I wrote a program which has been in use in our lab for a few months now, and it seems to be going well, so I thought I'd offer it to the larger AFNI community.
[
brainimaging.waisman.wisc.edu]
This program reads the motion data output by 3dvolreg options -dfile or -1dfile. It looks for any jumps over a user-definable threshold (default=0.9mm) and then displays graphs of the motion with the jumps highlighted. The graph is interactively clickable and draggable; you can choose which points to highlight or un-highlight. When you are done, the program writes out three things:
1. a censor file, with 0 for the time points you highlighted, and 1 everywhere else
2. a list of the indices that were censored
3. a de-meaned version of the motion data.
The idea of this came from the fact that people here were using Excel to graph motion data and generate censor files, and it was, obviously, a pain. This way, the censor files can be generated in an intuitive way, by clicking on the bad points. Furthermore, since it's a unix program, you can easily write a script to bring up all the motion files one after another for interactive review and censoring.
If you just want to de-mean motion data, you can use "censor -ff motion.txt" and it will just calculate the de-meaned values and output them non-interactively. There are quite a few options; see censor --help for descriptions of them all.

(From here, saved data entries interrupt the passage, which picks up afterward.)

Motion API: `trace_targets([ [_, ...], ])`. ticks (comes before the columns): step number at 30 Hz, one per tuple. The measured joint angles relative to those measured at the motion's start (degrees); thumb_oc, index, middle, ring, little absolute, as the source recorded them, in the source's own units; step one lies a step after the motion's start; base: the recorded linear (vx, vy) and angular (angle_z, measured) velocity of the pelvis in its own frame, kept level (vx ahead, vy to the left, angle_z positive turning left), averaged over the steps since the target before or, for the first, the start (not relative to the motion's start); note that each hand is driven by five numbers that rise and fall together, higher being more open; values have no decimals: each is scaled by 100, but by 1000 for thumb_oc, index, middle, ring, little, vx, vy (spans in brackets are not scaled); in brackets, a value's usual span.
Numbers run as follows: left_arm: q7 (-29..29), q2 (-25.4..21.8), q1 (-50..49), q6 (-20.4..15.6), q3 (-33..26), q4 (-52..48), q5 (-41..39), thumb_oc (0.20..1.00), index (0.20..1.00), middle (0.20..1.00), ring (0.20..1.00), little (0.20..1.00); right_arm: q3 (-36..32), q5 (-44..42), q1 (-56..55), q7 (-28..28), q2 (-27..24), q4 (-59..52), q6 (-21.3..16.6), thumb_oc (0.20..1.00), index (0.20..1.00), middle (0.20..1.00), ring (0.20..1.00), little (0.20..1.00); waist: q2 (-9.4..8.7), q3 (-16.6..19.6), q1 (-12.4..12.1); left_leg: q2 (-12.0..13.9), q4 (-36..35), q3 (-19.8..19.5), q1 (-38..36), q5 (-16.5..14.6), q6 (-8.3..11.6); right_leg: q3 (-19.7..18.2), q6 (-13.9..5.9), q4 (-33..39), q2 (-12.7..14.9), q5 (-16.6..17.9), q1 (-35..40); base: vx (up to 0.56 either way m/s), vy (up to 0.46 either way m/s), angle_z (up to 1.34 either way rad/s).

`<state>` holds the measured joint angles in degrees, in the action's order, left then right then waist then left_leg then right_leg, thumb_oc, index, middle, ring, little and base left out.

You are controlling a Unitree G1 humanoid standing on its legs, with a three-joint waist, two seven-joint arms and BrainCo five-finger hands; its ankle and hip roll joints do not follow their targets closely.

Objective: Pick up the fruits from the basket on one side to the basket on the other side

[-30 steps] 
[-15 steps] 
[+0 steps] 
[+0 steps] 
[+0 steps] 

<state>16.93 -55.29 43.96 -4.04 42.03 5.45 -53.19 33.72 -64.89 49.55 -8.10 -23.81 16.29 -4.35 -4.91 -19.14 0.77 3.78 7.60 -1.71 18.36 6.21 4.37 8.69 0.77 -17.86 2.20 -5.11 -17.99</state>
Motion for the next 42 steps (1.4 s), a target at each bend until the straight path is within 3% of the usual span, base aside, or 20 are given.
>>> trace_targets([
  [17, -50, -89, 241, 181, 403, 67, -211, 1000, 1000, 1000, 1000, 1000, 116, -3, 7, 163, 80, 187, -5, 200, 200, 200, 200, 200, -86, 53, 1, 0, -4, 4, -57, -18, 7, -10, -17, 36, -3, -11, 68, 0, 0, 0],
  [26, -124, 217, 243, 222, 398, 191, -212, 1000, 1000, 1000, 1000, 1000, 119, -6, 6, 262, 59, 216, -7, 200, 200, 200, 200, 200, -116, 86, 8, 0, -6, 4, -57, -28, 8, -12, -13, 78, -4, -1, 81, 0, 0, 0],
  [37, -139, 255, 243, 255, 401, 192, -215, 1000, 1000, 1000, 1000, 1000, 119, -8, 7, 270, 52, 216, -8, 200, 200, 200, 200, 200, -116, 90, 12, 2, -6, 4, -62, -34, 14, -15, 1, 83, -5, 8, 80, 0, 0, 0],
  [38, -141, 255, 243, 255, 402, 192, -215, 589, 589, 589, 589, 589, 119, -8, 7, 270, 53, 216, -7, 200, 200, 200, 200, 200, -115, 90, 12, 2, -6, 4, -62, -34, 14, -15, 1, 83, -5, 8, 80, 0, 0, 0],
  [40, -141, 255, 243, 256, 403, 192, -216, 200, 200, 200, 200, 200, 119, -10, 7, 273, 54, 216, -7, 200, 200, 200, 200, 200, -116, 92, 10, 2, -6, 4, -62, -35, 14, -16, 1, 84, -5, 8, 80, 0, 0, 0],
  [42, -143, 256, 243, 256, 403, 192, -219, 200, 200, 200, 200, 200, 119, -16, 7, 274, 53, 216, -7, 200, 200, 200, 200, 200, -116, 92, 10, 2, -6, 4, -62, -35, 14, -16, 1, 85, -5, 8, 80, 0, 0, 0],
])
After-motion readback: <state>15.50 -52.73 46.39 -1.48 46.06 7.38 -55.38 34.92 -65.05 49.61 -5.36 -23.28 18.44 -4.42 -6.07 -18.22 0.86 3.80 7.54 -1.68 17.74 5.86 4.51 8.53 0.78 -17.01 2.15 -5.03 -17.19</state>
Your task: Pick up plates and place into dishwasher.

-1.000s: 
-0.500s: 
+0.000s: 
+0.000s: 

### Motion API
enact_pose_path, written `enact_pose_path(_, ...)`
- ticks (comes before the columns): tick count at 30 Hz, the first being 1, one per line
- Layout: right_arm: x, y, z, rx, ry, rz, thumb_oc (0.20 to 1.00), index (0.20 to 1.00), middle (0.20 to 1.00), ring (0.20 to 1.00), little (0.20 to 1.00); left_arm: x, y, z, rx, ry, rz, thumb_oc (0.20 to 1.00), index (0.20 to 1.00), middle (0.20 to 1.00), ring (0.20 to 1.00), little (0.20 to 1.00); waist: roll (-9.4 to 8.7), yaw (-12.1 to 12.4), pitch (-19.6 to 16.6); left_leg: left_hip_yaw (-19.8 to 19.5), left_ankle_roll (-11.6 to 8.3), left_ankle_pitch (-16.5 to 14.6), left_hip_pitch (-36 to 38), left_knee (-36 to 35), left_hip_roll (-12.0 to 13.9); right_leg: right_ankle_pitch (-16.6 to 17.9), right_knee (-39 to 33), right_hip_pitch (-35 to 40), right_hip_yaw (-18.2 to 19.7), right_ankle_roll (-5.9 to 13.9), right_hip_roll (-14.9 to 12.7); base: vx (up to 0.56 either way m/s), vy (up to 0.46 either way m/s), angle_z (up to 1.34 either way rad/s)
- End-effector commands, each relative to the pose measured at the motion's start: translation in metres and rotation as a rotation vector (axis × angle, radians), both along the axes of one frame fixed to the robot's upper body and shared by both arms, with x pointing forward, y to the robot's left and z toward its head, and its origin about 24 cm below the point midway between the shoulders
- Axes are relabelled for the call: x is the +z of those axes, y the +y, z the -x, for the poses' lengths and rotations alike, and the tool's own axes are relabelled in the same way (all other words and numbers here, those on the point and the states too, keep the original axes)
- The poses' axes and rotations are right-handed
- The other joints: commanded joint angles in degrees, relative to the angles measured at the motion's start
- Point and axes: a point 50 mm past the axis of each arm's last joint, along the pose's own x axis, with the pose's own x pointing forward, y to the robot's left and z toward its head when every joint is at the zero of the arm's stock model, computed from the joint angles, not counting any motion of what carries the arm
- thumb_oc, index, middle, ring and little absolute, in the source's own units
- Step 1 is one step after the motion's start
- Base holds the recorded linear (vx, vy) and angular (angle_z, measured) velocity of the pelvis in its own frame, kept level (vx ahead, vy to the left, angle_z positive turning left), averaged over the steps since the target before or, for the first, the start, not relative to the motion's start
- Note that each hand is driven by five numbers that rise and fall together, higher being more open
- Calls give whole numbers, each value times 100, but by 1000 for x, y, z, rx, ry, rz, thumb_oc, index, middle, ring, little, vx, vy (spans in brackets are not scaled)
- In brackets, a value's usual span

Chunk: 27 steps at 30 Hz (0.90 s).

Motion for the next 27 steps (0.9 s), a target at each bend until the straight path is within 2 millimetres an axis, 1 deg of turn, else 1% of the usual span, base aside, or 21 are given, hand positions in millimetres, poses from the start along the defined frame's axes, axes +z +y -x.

I have run this on OS X stock configuration of 10.4 and 10.5, and without any complication on our Linux servers. I've attached a screenshot of the program running on a Linux server over X11 to my Mac. It is written in Python and uses no non-standard libraries, so it should run just about anywhere. I make no guarantees that it will run as written on Windows, because of the stupid use of backslash there, but it should be very close to running on Windows too.
AFNI crew, if you like it and want to include it in the distribution, I think that would be very cool. Let me know! :)
I hope this is of some use for someone out there.